The Democratic-led Senate easily cleared a hurdle to averting a government shutdown after a Republican lawmaker ended a 21-hour speech aimed at using the measure to derail President Barack Obama’s signature health care overhaul.
Senators voted unanimously on Wednesday to allow a temporary spending bill to be officially lain before the Senate, one of several steps needed to move forward with the measure. Another key vote is expected by Saturday, with an October 1 deadline looming to keep the government fully operating.
But a showdown looms over a provision in the bill to defund the 3-year-old health care law, which aims to extend insurance coverage to millions. The Senate is all but certain to strip the legislation of that language, which Republican-controlled House of Representatives included in an attempt to dismantle Mr. Obama’s most important domestic accomplishment.
The question is whether the House will approve the bill if the Senate sends it back as a straight-forward funding measure without the health care provision or reject it and risk a government shutdown.
To avoid a partial government shutdown, a single, agreed-upon version must be approved by Congress and signed by Mr. Obama by Tuesday. Officials pointed out that there is still time for the Senate to restore the funds for the health care law and for the House to seek a more modest overhaul concession, perhaps a one-year delay in the requirement for individuals to purchase coverage or the repeal of a tax on medical devices that many Democrats oppose.
The issue has roiled the Republican Party, exacerbating the divide between hard-right conservatives and more moderate party leaders who fear Republicans will get blamed if the government shuts down.
Encouraged by conservative groups, Texas Sen. Ted Cruz, a potential 2016 presidential candidate, spoke all night and through morning in favour of using the spending bill to kill the health care law. He stopped talking after 21 hours, 19 minutes, with occasional remarks by other conservative senators.
Then he simply sat down and joined every other senator in the 100-0 procedural vote. He said Republicans should rally against the measure in a vote scheduled Friday or Saturday on whether to cut off a delaying tactic on the spending bill itself.
The Senate’s top Democrat, majority leader Harry Reid, shrugged off Mr. Cruz’s effort. “For lack of a better way of describing this, it has been a big waste of time,” he said.
Such paralyzing fiscal fights have dominated Washington in recent years, underscoring the deep divide between the Republicans and the Obama administration and its Democratic allies. The two sides have managed in the past to come up with last-minute compromises to avoid a government closure.

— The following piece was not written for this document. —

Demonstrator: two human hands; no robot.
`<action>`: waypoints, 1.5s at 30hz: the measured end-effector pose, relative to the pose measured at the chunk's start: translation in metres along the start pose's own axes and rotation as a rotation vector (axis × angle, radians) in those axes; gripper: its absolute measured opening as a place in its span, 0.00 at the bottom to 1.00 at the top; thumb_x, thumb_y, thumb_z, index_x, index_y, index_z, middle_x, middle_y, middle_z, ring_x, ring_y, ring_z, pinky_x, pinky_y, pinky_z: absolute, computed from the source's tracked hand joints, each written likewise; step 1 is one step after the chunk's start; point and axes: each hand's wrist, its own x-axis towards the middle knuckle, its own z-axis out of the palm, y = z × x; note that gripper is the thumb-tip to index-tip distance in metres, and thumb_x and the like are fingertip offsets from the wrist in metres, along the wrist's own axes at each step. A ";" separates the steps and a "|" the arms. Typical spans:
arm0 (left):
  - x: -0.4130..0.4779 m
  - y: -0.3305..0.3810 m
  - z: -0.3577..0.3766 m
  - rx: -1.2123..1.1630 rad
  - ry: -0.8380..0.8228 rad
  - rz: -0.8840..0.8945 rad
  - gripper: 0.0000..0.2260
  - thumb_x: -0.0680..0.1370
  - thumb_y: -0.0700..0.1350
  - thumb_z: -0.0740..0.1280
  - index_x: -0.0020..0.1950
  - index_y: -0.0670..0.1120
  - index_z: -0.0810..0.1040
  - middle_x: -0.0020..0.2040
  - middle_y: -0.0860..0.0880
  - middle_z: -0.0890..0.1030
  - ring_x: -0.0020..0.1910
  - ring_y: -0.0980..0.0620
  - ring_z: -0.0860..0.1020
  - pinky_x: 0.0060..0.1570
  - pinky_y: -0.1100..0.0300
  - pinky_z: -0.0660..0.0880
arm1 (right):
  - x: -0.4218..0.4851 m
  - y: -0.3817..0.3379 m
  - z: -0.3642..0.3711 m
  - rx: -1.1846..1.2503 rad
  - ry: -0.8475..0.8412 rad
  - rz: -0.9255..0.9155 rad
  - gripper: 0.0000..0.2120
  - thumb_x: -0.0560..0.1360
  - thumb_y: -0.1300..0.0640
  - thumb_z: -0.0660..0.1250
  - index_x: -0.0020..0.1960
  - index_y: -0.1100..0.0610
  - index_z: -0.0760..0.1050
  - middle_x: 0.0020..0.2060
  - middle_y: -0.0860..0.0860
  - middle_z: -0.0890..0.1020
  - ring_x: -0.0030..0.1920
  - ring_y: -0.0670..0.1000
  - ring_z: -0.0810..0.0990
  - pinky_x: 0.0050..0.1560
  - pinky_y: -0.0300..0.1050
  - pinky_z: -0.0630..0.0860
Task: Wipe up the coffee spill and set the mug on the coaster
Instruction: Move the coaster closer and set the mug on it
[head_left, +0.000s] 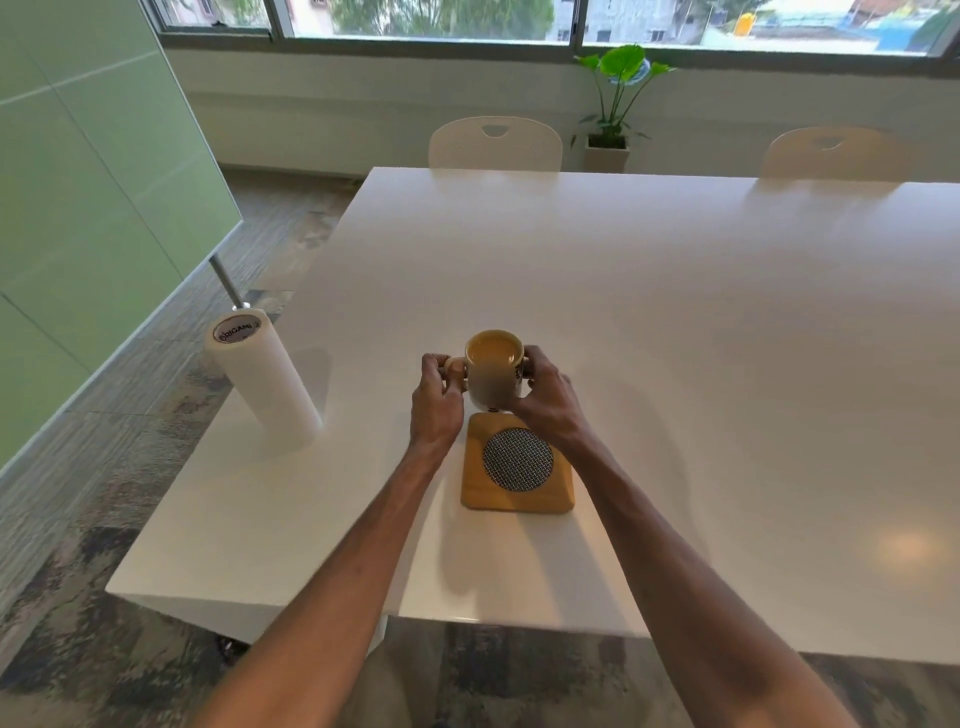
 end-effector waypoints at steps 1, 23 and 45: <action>-0.005 -0.001 0.001 0.001 -0.004 -0.002 0.12 0.90 0.50 0.60 0.67 0.43 0.72 0.60 0.42 0.84 0.59 0.40 0.85 0.63 0.37 0.82 | -0.006 0.001 -0.001 -0.003 0.003 -0.003 0.36 0.69 0.51 0.86 0.71 0.57 0.74 0.56 0.49 0.83 0.55 0.49 0.80 0.50 0.39 0.75; -0.073 -0.011 0.000 -0.027 -0.113 -0.015 0.12 0.90 0.51 0.61 0.66 0.43 0.73 0.59 0.42 0.84 0.59 0.40 0.85 0.62 0.35 0.81 | -0.090 0.000 -0.015 -0.053 0.044 0.086 0.32 0.70 0.51 0.85 0.68 0.59 0.75 0.52 0.51 0.84 0.52 0.55 0.84 0.47 0.47 0.78; -0.082 -0.024 0.003 0.027 -0.114 0.034 0.08 0.90 0.49 0.60 0.63 0.45 0.73 0.53 0.48 0.81 0.54 0.44 0.81 0.54 0.44 0.80 | -0.107 -0.002 -0.013 -0.079 0.073 0.141 0.30 0.70 0.56 0.83 0.68 0.58 0.75 0.51 0.53 0.84 0.51 0.56 0.84 0.51 0.54 0.83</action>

Even if a shutdown is averted, a potentially even bigger impasse looms in October over the U.S. debt limit.
If no agreement is reached, the U.S. risks a first-ever default on its obligations. Treasury Secretary Jacob Lew said the government will have exhausted its borrowing authority by Oct. 17, leaving the United States just $30 billion cash on hands to pay its bills.
Republicans fiercely oppose the health care overhaul as an intrusion into individual decision-making. But Republican leaders opposed Mr. Cruz’s time-consuming effort, arguing that defunding the health care law simply won’t happen with a Democratic president and Democrats controlling the Senate.
Mr. Cruz, who had started speaking Tuesday afternoon, filled the time in a largely empty chamber, criticizing the law and comparing the fight to the battle against the Nazis. He talked about the Revolutionary War, the Washington ruling class, his Cuban-born father who worked as a cook and even recited Dr. Seuss’ “Green Eggs and Ham.”
Republican leaders fear that such delaying tactics would push a final vote into the weekend, giving House Republicans little time to come up with a new temporary spending bill needed to avert a partial shutdown.
Democrats calculate that the public will blame Republicans for any interruption in government services or benefits, as it did during the last Republican-driven shutdown in 1995-96, which ended up reviving the political fortunes of President Bill Clinton.
“I just don’t believe anybody benefits from shutting the government down, and certainly Republicans don’t,” said Sen. Orrin Hatch, a Utah Republican. “We learned that in 1995.”